A partir da criação do universo simbólico que se abre a possibilidade de reflexão
sobre o mesmo. Todo universo simbólico é frágil e problemático, sua transmissão
nunca é perfeita. Grupos com concepções alternativas de realidade são ameaças
contínuas. A tradição faz renovações teóricas em resposta aos hereges, sejam eles
as culturas externas ou os divergentes internos. A dominância de um universo
simbólico sobre outro resulta mais das forças políticas de seus representantes que
de sua solidez teórica. Mecanismos conceituais seguem a ordem, não evolucionista,
de mitologia, teologia, filosofia e ciência. A permeabilidade de forças sagradas na
vida social diminui a cada nível enquanto, inversamente, os conhecimentos
específicos são mais especializados e afastados do conhecimento geral. Os
universos simbólicos têm uma terapêutica, composta por uma teoria sobre a
dissidência, aparelhos de diagnóstico e sistema de cura, para manter os indivíduos
desviantes dentro da realidade social. Negativamente, a aniquilação busca acabar
com os desviantes, a partir da sua exclusão social.

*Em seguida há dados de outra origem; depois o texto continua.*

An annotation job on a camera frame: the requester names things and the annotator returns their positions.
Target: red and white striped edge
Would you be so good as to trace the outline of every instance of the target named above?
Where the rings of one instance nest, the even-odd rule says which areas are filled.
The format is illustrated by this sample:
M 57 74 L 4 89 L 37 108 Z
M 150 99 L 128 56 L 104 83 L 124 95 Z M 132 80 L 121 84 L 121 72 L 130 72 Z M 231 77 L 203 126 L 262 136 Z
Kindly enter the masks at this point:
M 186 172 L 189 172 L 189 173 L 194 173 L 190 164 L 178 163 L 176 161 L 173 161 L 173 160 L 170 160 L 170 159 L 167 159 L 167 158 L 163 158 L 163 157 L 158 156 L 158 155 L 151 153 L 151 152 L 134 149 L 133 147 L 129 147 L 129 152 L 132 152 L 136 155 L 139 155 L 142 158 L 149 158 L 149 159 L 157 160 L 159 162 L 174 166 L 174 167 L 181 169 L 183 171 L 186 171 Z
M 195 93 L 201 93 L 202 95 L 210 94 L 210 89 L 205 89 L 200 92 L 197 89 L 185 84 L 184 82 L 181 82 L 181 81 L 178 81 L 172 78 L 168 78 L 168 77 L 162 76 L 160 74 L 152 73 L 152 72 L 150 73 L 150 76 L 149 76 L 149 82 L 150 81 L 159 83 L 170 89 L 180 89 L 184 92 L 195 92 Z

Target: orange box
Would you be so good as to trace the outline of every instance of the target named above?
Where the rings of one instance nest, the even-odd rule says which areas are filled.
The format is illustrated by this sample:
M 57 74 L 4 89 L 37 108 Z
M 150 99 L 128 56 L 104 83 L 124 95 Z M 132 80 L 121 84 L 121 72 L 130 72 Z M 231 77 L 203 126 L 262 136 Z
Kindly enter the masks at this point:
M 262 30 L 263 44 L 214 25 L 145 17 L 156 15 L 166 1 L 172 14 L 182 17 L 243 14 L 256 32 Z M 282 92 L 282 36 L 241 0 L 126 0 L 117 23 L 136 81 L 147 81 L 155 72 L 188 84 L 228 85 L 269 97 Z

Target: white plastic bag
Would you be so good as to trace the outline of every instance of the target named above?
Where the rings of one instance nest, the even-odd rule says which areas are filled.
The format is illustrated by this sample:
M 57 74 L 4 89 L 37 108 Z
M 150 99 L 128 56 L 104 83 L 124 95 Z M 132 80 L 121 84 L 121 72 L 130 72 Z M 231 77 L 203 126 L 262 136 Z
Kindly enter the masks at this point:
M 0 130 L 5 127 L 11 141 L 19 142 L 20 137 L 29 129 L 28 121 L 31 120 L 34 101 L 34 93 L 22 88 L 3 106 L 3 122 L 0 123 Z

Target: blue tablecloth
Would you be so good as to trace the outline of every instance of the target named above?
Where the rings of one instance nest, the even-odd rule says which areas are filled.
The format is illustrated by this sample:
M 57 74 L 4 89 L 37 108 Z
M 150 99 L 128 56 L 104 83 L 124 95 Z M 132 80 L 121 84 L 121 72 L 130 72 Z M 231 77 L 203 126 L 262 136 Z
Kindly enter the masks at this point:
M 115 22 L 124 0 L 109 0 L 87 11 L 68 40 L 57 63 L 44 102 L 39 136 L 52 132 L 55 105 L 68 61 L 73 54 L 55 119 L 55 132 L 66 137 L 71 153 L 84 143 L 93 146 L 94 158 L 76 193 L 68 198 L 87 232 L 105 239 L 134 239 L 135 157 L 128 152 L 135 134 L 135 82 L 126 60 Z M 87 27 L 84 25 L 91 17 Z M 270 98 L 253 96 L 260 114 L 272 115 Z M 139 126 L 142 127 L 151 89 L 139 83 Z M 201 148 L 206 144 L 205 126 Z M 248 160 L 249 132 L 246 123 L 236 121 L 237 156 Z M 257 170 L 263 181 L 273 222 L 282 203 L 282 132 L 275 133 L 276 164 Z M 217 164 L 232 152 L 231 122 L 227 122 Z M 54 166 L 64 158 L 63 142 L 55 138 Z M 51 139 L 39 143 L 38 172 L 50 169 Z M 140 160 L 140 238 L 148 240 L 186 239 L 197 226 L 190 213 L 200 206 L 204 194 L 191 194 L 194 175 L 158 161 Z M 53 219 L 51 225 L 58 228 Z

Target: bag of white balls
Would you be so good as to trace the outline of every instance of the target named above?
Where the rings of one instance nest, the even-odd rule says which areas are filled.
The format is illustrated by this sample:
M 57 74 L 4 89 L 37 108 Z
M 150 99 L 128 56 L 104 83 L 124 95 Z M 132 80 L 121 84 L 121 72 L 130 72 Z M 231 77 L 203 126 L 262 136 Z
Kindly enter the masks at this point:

As concepções teóricas podem ser desenvolvidas pelos especialistas de maneira
distanciada da sociedade. Quando grupos sociais as incorporam, seus interesses
extra teóricos definiram o embate de uma concepção sobre as outras. Os interesses
dos grupos sociais com as concepções teóricas que assumem podem ser diferentes
dos interesses originais dos teóricos que as desenvolveram. A ideologia é a ligação
entre uma concepção de mundo com interesses objetivos de poder. A doutrina é
aceita pelo grupo por ressonar com seus interesses, ao mesmo tempo, os interesses
do grupo modificam a doutrina incorporada, mas essa relação não é
necessariamente lógica. O intelectual é um tipo de especialista marginal; tem uma
visão total para a sociedade, porém, não usa suas concepções para a legitimação,
mas para a transformação radical da ordem institucional. A revolução é o ato de
consagração da perspectiva do intelectual. No momento da vitória da revolução e
implantação de nova ordem, o intelectual, opositor da antiga ordem institucional,
torna-se o legitimador da nova ordem.
Esses são os principais argumentos contidos no segundo capítulo de Construção
social da realidade. Gostaria de destacar, brevemente, três pontos sobre a obra de
Berger e Luckmann. Em primeiro lugar, o texto consegue superar o paradigma da
sociologia clássica que separa e coloca em conflito indivíduo e sociedade. Na
sociologia do conhecimento, o indivíduo produz a sociedade ao mesmo tempo que é
produzido por ela, em um processo contínuo. Em segundo lugar, esse processo
contínuo de transformação dialética — exteriorização, objetivação e interiorização —
permite uma análise mais precisa, que não toma o objeto sociológico como
desintegrado e imóvel. Por último, quero ressaltar a sofisticação que tem a
ferramenta teórica para a análise do que Marx chama de superestrutura social. O
texto consegue aprofundar o estudo da ideologia e das instituições, integrando todo
o seu processo de criação, desenvolvimento, integração, legitimação e transmissão.